On Tue, 2022-05-31 at 09:48 -0400, Olga Kornievskaia wrote:
> From: Olga Kornievskaia <[email protected]>
>
> In recent pnfs testing we've incountered IO thread starvation problem
> during the time when the server returns LAYOUTUNAVAILABLE error to
> the
> client. When that happens each IO request tries to get a new layout
> and the pnfs_update_layout() code ensures that only 1 LAYOUTGET
> RPC is outstanding, the rest would be waiting. As the thread that
> gets
> the layout wakes up the waiters only one gets to run and it tends to
> be
> the latest added to the waiting queue. After receiving
> LAYOUTUNAVAILABLE
> error the client would fall back to the MDS writes and as those
> writes
> complete and the new write is issued, those requests are added as
> waiters and they get to run before the earliest of the waiters that
> was put on the queue originally never gets to run until the
> LAYOUTUNAVAILABLE condition resolves itself on the server.
>
> With the current code, if N IOs arrive asking for a layout, then
> there will be N serial LAYOUTGETs that will follow, each would be
> getting its own LAYOUTUNAVAILABLE error. Instead, the patch proposes
> to apply the error condition to ALL the waiters for the outstanding
> LAYOUTGET. Once the error is received, the code would allow all
> exiting N IOs fall back to the MDS, but any new arriving IOs would be
> then queued up and one them the new IO would trigger a new LAYOUTGET.
>
> Signed-off-by: Olga Kornievskaia <[email protected]>
> ---
> fs/nfs/pnfs.c | 14 +++++++++++++-
> fs/nfs/pnfs.h | 2 ++
> 2 files changed, 15 insertions(+), 1 deletion(-)
>
> diff --git a/fs/nfs/pnfs.c b/fs/nfs/pnfs.c
> index 68a87be3e6f9..5b7a679e32c8 100644
> --- a/fs/nfs/pnfs.c
> +++ b/fs/nfs/pnfs.c
> @@ -2028,10 +2028,20 @@ pnfs_update_layout(struct inode *ino,
> if ((list_empty(&lo->plh_segs) || !pnfs_layout_is_valid(lo))
> &&
> atomic_read(&lo->plh_outstanding) != 0) {
> spin_unlock(&ino->i_lock);
> + atomic_inc(&lo->plh_waiting);
> lseg = ERR_PTR(wait_var_event_killable(&lo-
> >plh_outstanding,
> !atomic_read(&lo-
> >plh_outstanding)));
> - if (IS_ERR(lseg))
> + if (IS_ERR(lseg)) {
> + atomic_dec(&lo->plh_waiting);
> goto out_put_layout_hdr;
> + }
> + if (test_bit(NFS_LAYOUT_DRAIN, &lo->plh_flags)) {
> + pnfs_layout_clear_fail_bit(lo,
> pnfs_iomode_to_fail_bit(iomode));
> + lseg = NULL;
> + if (atomic_dec_and_test(&lo->plh_waiting))

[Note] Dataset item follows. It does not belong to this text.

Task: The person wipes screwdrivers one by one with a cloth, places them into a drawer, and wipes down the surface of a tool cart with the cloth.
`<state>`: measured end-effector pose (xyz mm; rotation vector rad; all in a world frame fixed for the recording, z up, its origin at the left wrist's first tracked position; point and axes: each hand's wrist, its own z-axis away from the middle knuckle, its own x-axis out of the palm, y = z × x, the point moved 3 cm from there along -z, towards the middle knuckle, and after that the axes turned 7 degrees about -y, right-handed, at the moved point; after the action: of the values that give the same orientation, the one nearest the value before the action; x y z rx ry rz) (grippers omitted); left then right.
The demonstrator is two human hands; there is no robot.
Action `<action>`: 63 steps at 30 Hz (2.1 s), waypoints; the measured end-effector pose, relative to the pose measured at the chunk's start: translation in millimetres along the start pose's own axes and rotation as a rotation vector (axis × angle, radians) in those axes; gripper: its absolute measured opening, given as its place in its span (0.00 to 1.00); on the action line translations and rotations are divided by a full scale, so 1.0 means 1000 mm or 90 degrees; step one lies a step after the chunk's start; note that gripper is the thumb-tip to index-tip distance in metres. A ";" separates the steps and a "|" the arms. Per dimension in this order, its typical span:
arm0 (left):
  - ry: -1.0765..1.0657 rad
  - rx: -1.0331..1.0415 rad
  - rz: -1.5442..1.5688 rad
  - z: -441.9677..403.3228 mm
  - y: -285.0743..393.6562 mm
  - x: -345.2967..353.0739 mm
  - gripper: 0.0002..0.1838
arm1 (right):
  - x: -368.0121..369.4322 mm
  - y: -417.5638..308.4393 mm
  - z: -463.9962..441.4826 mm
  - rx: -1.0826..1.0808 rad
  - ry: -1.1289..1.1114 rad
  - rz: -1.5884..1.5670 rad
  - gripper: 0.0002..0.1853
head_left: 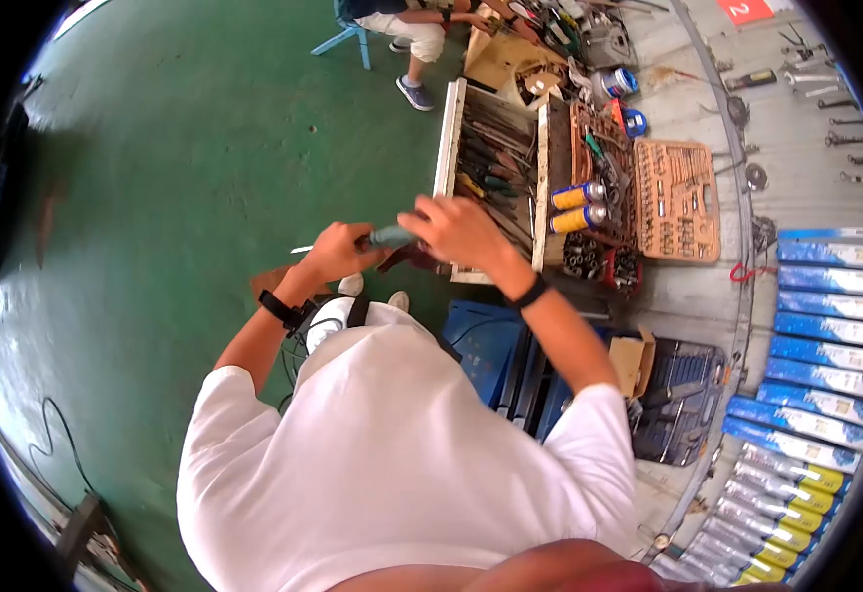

> + clear_bit(NFS_LAYOUT_DRAIN, &lo-
> >plh_flags);
> + goto out_put_layout_hdr;
> + }
> pnfs_put_layout_hdr(lo);
> goto lookup_again;
> }
> @@ -2152,6 +2162,8 @@ pnfs_update_layout(struct inode *ino,
> case -ERECALLCONFLICT:
> case -EAGAIN:
> break;
> + case -ENODATA:
> + set_bit(NFS_LAYOUT_DRAIN, &lo->plh_flags);
> default:
> if (!nfs_error_is_fatal(PTR_ERR(lseg))) {
> pnfs_layout_clear_fail_bit(lo,
> pnfs_iomode_to_fail_bit(iomode));
> diff --git a/fs/nfs/pnfs.h b/fs/nfs/pnfs.h
> index 07f11489e4e9..5c07da32320b 100644
> --- a/fs/nfs/pnfs.h
> +++ b/fs/nfs/pnfs.h
> @@ -105,6 +105,7 @@ enum {
> NFS_LAYOUT_FIRST_LAYOUTGET, /* Serialize first layoutget
> */
> NFS_LAYOUT_INODE_FREEING, /* The inode is being freed
> */
> NFS_LAYOUT_HASHED, /* The layout visible */
> + NFS_LAYOUT_DRAIN,
> };
>
> enum layoutdriver_policy_flags {
> @@ -196,6 +197,7 @@ struct pnfs_commit_ops {
> struct pnfs_layout_hdr {
> refcount_t plh_refcount;
> atomic_t plh_outstanding; /* number of RPCs
> out */
> + atomic_t plh_waiting;
> struct list_head plh_layouts; /* other client
> layouts */
> struct list_head plh_bulk_destroy;
> struct list_head plh_segs; /* layout segments
> list */
According to the spec, the correct behaviour for handling
NFS4ERR_LAYOUTUNAVAILABLE is to stop trying to do pNFS to the inode,
and to fall back to doing I/O through the MDS. The error describes a
more or less permanent state of the server being unable to hand out a
layout for this file.
If the server wanted the clients to retry after a delay, it should be
returning NFS4ERR_LAYOUTTRYLATER. We already handle that correctly.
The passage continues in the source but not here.